*** Exercise data ***
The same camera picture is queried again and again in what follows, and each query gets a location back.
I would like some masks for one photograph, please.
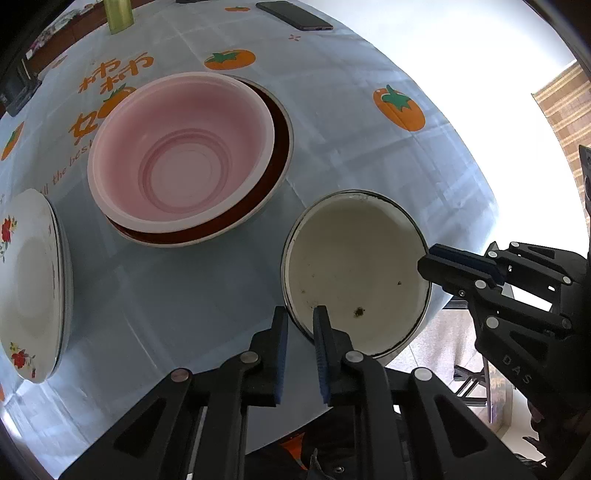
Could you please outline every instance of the phone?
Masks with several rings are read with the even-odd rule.
[[[269,12],[298,30],[332,30],[334,28],[316,15],[289,2],[259,2],[256,7]]]

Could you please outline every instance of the green bottle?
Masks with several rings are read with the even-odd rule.
[[[103,0],[103,3],[111,34],[115,35],[134,24],[131,0]]]

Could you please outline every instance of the wall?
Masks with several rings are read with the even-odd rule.
[[[576,186],[531,94],[574,60],[521,0],[307,0],[403,68],[454,125],[493,189],[500,248],[586,254]]]

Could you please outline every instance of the light blue tablecloth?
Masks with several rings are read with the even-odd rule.
[[[486,246],[497,215],[493,194],[421,89],[326,15],[317,12],[333,31],[301,32],[254,3],[241,1],[250,7],[245,12],[225,10],[235,0],[157,0],[140,7],[131,28],[110,35],[104,25],[70,47],[63,62],[48,68],[24,110],[0,120],[0,145],[24,121],[13,152],[0,162],[0,212],[24,189],[41,190],[56,206],[72,251],[73,327],[59,370],[32,385],[0,359],[6,412],[55,477],[169,371],[217,367],[270,325],[274,306],[283,304],[284,241],[319,197],[374,190],[405,208],[430,245],[475,252]],[[100,107],[123,83],[137,88],[168,74],[206,70],[213,53],[233,49],[255,53],[256,61],[228,73],[270,90],[293,122],[295,148],[285,182],[252,219],[203,244],[163,250],[126,241],[96,207],[86,181]],[[134,71],[130,60],[144,53],[153,62],[140,60]],[[95,81],[81,88],[93,72]],[[108,85],[106,77],[119,72],[125,78]],[[372,94],[386,85],[416,101],[426,116],[423,129],[410,133],[376,107]],[[427,318],[446,300],[436,287]],[[313,347],[290,325],[284,402],[277,409],[251,409],[248,449],[323,410]]]

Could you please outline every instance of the orange cloth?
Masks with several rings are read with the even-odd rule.
[[[280,444],[298,463],[301,462],[301,441],[303,438],[304,434],[300,433],[297,437]]]
***
● Task requirements
Please print each of the records word for word, keeping the pictures out.

● Written reply
The same camera picture is queried again and again in what follows, and each query gets a location back.
I would like some masks for one photograph, please.
Could you please outline every instance of the phone?
Masks with several rings are read with the even-odd rule.
[[[269,12],[298,30],[332,30],[334,28],[316,15],[289,2],[259,2],[256,7]]]

Could you please outline every instance of the green bottle?
Masks with several rings are read with the even-odd rule.
[[[103,0],[103,3],[111,34],[115,35],[134,24],[131,0]]]

Could you please outline every instance of the wall?
Masks with several rings are read with the even-odd rule.
[[[576,186],[531,94],[574,60],[521,0],[307,0],[403,68],[454,125],[493,189],[500,248],[586,254]]]

Could you please outline every instance of the light blue tablecloth?
Masks with several rings are read with the even-odd rule.
[[[486,246],[497,215],[493,194],[421,89],[326,15],[317,12],[333,31],[301,32],[254,3],[241,1],[250,7],[245,12],[225,10],[235,0],[157,0],[140,7],[131,28],[110,35],[104,25],[70,47],[63,62],[48,68],[24,110],[0,120],[0,145],[24,121],[13,152],[0,162],[0,212],[24,189],[41,190],[56,206],[72,251],[73,327],[59,370],[32,385],[0,359],[6,412],[55,477],[169,371],[217,367],[270,325],[274,306],[283,304],[284,241],[319,197],[374,190],[405,208],[430,245],[475,252]],[[100,107],[123,83],[137,88],[168,74],[206,70],[213,53],[233,49],[255,53],[256,61],[228,73],[270,90],[293,122],[295,148],[285,182],[252,219],[203,244],[163,250],[126,241],[96,207],[86,181]],[[134,71],[130,60],[144,53],[153,62],[140,60]],[[95,81],[81,88],[93,72]],[[108,85],[106,77],[119,72],[125,78]],[[372,94],[386,85],[416,101],[426,116],[423,129],[410,133],[376,107]],[[427,318],[446,300],[436,287]],[[313,347],[290,325],[284,402],[277,409],[251,409],[248,449],[323,410]]]

Could you please outline every instance of the orange cloth?
Masks with several rings are read with the even-odd rule.
[[[280,444],[298,463],[301,462],[301,441],[303,438],[304,434],[300,433],[297,437]]]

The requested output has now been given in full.